### DIRECTIONS FOR THIS TASK
Within the material below, locate the line with "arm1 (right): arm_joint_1" and the line with "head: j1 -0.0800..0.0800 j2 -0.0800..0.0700", then return those two lines and all lines between them, exactly as written.

### RECORDS SUPPLIED
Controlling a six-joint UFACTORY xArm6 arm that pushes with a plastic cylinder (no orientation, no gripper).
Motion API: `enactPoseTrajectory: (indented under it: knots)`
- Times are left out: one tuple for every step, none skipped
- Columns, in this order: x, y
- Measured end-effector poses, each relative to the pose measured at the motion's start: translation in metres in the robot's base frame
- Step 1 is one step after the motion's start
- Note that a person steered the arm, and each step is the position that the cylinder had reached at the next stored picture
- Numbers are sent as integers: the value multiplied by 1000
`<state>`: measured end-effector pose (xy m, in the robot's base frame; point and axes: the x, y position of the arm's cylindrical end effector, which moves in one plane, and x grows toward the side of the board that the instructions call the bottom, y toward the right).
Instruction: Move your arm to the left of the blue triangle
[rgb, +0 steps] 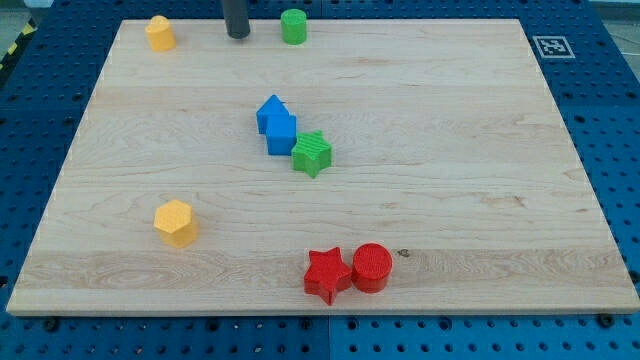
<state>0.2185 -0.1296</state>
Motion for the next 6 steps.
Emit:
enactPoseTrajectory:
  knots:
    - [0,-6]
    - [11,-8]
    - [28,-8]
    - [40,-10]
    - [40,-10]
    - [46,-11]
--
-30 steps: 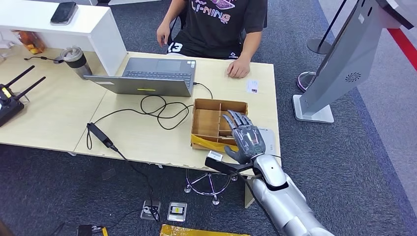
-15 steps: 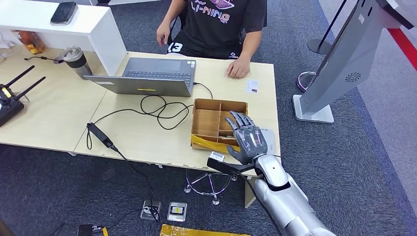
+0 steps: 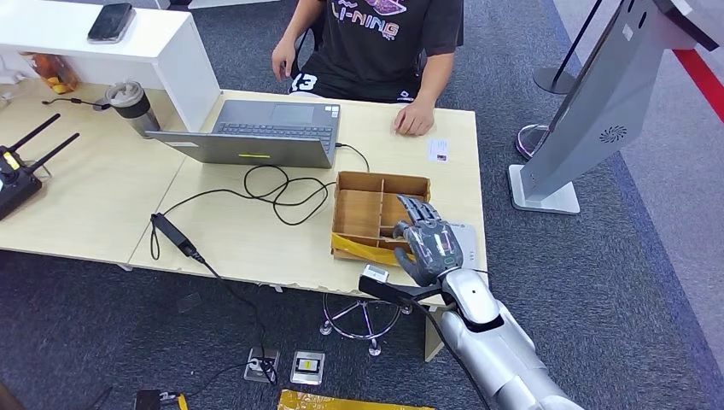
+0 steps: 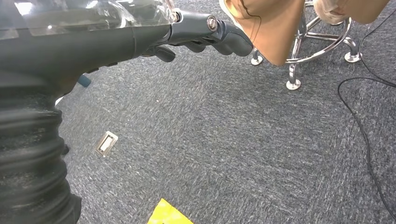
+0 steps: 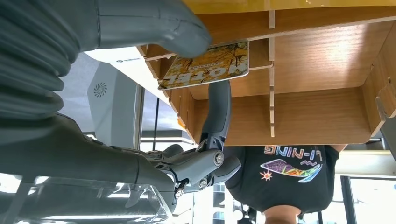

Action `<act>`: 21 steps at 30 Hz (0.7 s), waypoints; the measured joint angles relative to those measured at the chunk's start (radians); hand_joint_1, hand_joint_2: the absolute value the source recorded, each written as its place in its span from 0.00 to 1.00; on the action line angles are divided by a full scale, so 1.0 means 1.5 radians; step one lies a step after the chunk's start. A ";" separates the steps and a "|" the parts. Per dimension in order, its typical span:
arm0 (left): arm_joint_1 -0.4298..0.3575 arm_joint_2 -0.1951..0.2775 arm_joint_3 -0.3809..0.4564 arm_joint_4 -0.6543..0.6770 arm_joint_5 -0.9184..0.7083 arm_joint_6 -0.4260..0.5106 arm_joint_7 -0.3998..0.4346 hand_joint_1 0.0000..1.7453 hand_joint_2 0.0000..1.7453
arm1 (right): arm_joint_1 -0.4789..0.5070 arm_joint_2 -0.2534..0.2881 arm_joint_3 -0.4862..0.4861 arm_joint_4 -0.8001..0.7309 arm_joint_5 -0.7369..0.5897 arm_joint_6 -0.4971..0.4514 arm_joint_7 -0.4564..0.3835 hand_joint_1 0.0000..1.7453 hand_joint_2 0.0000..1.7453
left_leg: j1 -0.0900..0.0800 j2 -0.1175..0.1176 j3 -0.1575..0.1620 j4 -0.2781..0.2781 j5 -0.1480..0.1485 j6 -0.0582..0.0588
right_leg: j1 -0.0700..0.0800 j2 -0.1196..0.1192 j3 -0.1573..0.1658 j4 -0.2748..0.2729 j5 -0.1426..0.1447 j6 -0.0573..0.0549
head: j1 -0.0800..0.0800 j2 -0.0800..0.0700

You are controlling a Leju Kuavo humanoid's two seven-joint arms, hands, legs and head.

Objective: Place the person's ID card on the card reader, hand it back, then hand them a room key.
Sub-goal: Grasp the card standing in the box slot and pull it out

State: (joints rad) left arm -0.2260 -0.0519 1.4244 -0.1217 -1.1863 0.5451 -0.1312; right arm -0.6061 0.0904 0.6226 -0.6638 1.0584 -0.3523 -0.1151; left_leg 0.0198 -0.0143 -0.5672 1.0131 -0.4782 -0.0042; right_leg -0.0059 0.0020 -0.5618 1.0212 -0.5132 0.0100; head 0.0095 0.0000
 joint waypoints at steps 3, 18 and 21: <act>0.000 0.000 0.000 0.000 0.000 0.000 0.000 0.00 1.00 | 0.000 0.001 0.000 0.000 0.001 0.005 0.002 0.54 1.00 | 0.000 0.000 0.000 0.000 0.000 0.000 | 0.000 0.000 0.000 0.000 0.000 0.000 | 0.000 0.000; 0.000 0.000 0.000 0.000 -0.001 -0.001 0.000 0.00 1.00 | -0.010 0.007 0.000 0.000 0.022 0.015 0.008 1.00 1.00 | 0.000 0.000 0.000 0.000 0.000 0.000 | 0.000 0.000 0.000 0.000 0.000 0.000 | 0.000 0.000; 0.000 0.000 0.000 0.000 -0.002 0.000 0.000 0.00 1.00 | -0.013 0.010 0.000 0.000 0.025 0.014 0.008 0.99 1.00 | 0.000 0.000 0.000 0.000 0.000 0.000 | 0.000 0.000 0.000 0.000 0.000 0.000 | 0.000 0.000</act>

### RESPONSE AREA
arm1 (right): arm_joint_1 -0.4789..0.5070 arm_joint_2 -0.2534..0.2881 arm_joint_3 -0.4862..0.4861 arm_joint_4 -0.8001..0.7309 arm_joint_5 -0.7369..0.5897 arm_joint_6 -0.4971..0.4514 arm_joint_7 -0.4564..0.3835 hand_joint_1 0.0000..1.7453 hand_joint_2 0.0000..1.7453
left_leg: j1 -0.0900..0.0800 j2 -0.1175..0.1176 j3 -0.1575..0.1620 j4 -0.2781..0.2781 j5 -0.1480..0.1485 j6 -0.0582..0.0588
right_leg: j1 -0.0700..0.0800 j2 -0.1196..0.1192 j3 -0.1573..0.1658 j4 -0.2748..0.2729 j5 -0.1426..0.1447 j6 -0.0573..0.0549
head: j1 -0.0800..0.0800 j2 -0.0800..0.0700

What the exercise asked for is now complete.